As the entire Docker technology is now a de facto standard that has been used millions of times in information technology for years for the delivery, maintenance and further development of application software, Docker-based edge gateway applications also create an interesting new field of activity for IT software developers. A smart factory application that is to be used directly at the OT level and communicates with the IT environment or even a cloud via Ethernet LAN can be developed completely hardware-independently using Docker containers and deployed on devices from various manufacturers with the corresponding container engine. Docker technology could therefore lead to a paradigm shift in automation technology, as the potential for a new software market segment of considerable size lies dormant here, into which more and more providers from outside the industry are already entering. However, this also gives rise to further security problems.

The author: Klaus-Dieter Walter is CEO of SSV Software Systems.

© SSV Software Systems

Docker technology was definitely not developed with cybersecurity aspects in mind. Instead, the aim was obviously to create a component-based - i.e. highly modular - solution for particularly easy-to-maintain information technology applications that can be easily replaced via an external registry if required.
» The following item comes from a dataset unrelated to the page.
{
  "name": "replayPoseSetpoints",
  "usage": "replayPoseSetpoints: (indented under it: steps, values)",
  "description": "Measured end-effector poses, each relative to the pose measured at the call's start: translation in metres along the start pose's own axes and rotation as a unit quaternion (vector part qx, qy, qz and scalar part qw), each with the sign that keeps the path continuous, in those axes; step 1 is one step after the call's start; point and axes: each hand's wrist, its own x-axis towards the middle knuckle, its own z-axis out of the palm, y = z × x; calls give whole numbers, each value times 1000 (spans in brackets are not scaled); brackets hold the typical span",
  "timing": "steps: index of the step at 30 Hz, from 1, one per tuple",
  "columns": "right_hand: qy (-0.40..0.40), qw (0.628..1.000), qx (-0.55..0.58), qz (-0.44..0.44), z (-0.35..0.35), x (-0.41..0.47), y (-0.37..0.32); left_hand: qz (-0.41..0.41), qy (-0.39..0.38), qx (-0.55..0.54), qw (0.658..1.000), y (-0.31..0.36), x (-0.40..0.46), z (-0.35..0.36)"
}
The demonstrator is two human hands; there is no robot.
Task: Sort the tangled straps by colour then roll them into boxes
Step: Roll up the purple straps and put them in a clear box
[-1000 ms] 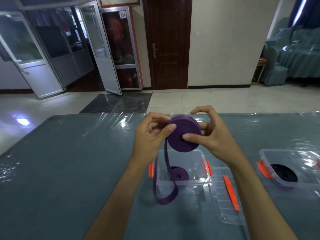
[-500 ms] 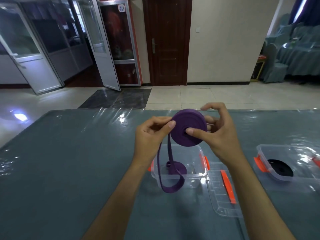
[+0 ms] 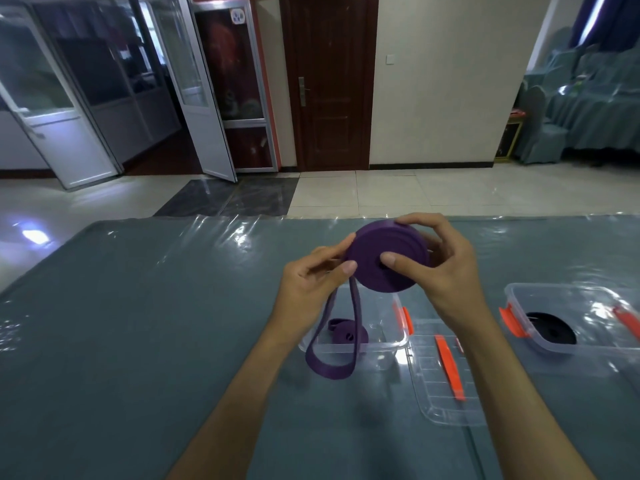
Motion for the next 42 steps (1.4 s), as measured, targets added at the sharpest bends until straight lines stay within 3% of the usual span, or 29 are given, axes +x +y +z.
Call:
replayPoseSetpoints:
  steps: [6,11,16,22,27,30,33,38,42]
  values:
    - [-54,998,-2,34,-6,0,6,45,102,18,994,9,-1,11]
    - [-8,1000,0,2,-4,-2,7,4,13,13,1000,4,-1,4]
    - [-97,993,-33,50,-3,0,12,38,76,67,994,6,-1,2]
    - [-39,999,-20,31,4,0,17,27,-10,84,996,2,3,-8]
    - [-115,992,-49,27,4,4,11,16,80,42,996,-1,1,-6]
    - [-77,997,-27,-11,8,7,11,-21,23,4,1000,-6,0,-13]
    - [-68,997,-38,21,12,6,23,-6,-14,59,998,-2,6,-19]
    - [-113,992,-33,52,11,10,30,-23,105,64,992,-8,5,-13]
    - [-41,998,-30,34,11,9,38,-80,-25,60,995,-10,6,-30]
As IT software developers generally see an administrator as being responsible for security, it is important to ensure that networked automation applications do not become even less secure than they already are through the use of Docker containers.

One possible solution to this problem is to apply a standard such as DIN EN IEC 62443 on IT security for industrial automation systems. As an edge docker is a communication-capable automation component, the IEC 62443-4-1 part (life cycle requirements for secure product development) is particularly suitable. It specifies the requirements for the "secure development process" for industrial systems that are used in the OT environment. The entire life cycle is considered, i.e. the IT security requirements from design, secure implementation, verification, validation and mandatory patch management through to decommissioning and proper disposal.